Enquête de cohorte de mortalité de travailleurs de sept usines utilisant du béryllium : mise à jour et associations avec les expositions maximum et cumulées

Cohort mortality study of workers at seven beryllium processing plants : update and associations with cumulative and maximum exposure M Schubauer-Berigan, J Couch, M Petersen, T Carreón, Y Jin, J Deddens Occupational and Environmental Medicine, 2011, vol. 68, n°5, pages 345-353. Bibliographie.

Les objectifs de cette enquête américaine étaient d’étendre le suivi de la mortalité par causes spécifiques chez des travailleurs de sept usines mettant en œuvre du béryllium et d’estimer les associations entre le risque de mortalité et l’exposition au béryllium.

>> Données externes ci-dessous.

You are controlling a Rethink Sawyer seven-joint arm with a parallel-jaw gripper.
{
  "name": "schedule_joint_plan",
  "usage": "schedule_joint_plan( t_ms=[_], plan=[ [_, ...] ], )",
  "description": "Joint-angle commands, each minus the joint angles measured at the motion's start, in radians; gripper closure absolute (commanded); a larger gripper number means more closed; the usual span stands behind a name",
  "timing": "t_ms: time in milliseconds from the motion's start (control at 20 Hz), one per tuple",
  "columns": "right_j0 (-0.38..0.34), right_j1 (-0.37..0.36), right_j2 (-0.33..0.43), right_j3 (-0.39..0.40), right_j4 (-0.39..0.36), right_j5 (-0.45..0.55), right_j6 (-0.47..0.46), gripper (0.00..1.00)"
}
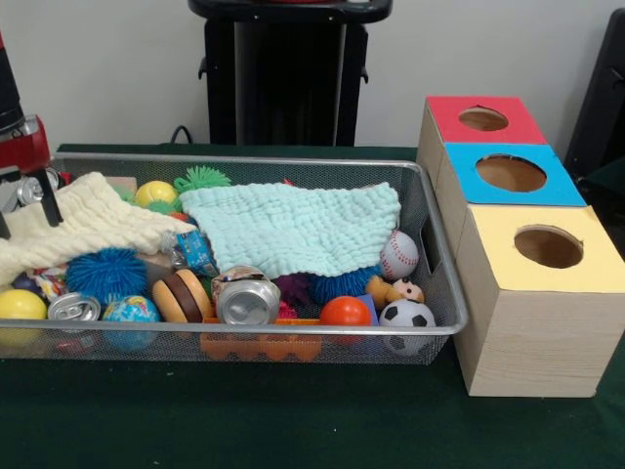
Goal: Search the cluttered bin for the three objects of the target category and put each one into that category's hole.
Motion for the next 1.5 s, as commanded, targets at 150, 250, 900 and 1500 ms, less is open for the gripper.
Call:
schedule_joint_plan(
  t_ms=[150, 250, 900, 1500],
  plan=[
    [0.024, 0.074, 0.008, -0.04, -0.049, 0.03, -0.174, 0.0],
    [0.028, 0.065, 0.008, -0.028, -0.048, 0.017, -0.153, 0.0],
    [0.034, 0.06, 0.022, -0.009, -0.037, 0.014, -0.154, 1.0],
    [0.045, 0.029, 0.007, 0.016, -0.044, -0.015, -0.109, 1.0]
  ],
)
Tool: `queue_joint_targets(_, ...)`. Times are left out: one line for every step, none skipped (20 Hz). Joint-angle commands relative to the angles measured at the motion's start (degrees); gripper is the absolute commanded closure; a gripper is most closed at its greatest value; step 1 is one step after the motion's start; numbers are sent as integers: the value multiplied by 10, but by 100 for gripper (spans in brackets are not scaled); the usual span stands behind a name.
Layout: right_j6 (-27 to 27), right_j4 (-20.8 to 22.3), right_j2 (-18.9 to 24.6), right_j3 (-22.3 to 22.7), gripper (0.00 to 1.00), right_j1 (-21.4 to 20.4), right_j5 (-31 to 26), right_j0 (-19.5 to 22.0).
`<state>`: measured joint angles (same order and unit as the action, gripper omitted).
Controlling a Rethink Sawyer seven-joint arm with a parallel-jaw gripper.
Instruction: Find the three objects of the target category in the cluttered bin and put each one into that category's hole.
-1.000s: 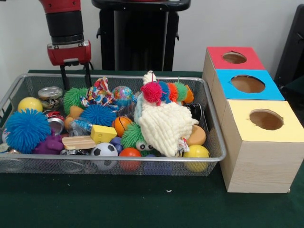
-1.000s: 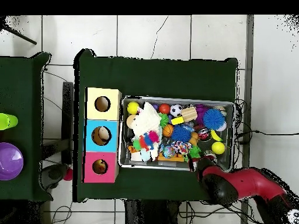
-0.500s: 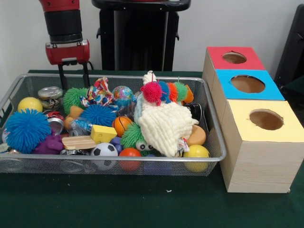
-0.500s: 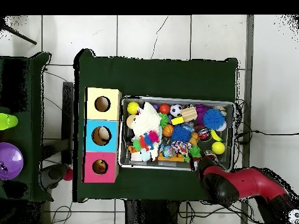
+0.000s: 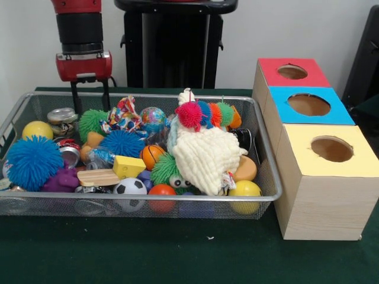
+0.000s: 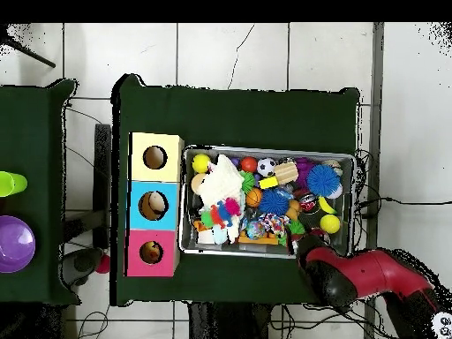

Ce sont 9 199 travailleurs qui ont été suivis pour la mortalité de 1949 à 2005. Les ratios standardisés de mortalité (SMRs) ont été estimés en comparaison avec la population générale des Etats-Unis pour les cancers du poumon, du système nerveux et de l’appareil urinaire ainsi que pour la bronchopneumopathie chronique obstructive (BPCO), l’insuffisance rénale chronique, les catégories d’affections liées à l’exposition chronique au béryllium et le cœur pulmonaire. Les associations avec l’exposition maximum et l’exposition cumulée ont été calculées pour un sous ensemble des travailleurs. La mortalité globale était élevée dans la cohorte par rapport à la population générale des Etats-Unis pour le cancer du poumon (SMR 1,17 ; IC 95% de 1,08 à 1,28), la BPCO (SMR 1,23 ; IC 95% de 1,13 à 1,32), et les catégories d’affections liées à l’exposition chronique au béryllium (SMR 7,80 ; IC 95% de 6,26 à 9,60) et le cœur pulmonaire (SMR 1,77 ; IC 95% 1,08 à 1,26). Les taux de mortalité pour la plupart des affections concernées augmentaient avec la durée de l’exposition. Pour la catégorie incluant les affections chroniques liées à l’exposition au béryllium, les taux étaient particulièrement élevés par rapport à ceux de la population générale des Etats-Unis dans tous les groupes d’exposition. Les travailleurs dont l’exposition maximum au béryllium était > 10 µg/m3 avaient des taux plus élevés de cancer du poumon, de cancers de l’appareil urinaire, de BPCO et de la catégorie comprenant le cœur pulmonaire que les travailleurs ayant une exposition plus faible. Des tendances positives significatives ont été observées avec l’exposition cumulée pour les cancers du système nerveux (p = 0,0006) et, lorsqu’on excluait les travailleurs ayant eu une exposition courte, le cancer du poumon (p = 0,01), les cancers de l’appareil urinaire (p = 0,003) et la BPCO (p < 0,0001).

En conclusion, ces résultats réaffirment que le cancer du poumon et les affections chroniques liées à l’exposition au béryllium sont liés à l’exposition au béryllium et ils suggèrent que la BPCO ainsi que les cancers de l’appareil urinaire y soient également liés. Le tabagisme et l’exposition à d’autres cancérogènes pulmonaires ne sont pas en mesure d’expliquer ces augmentations de fréquence.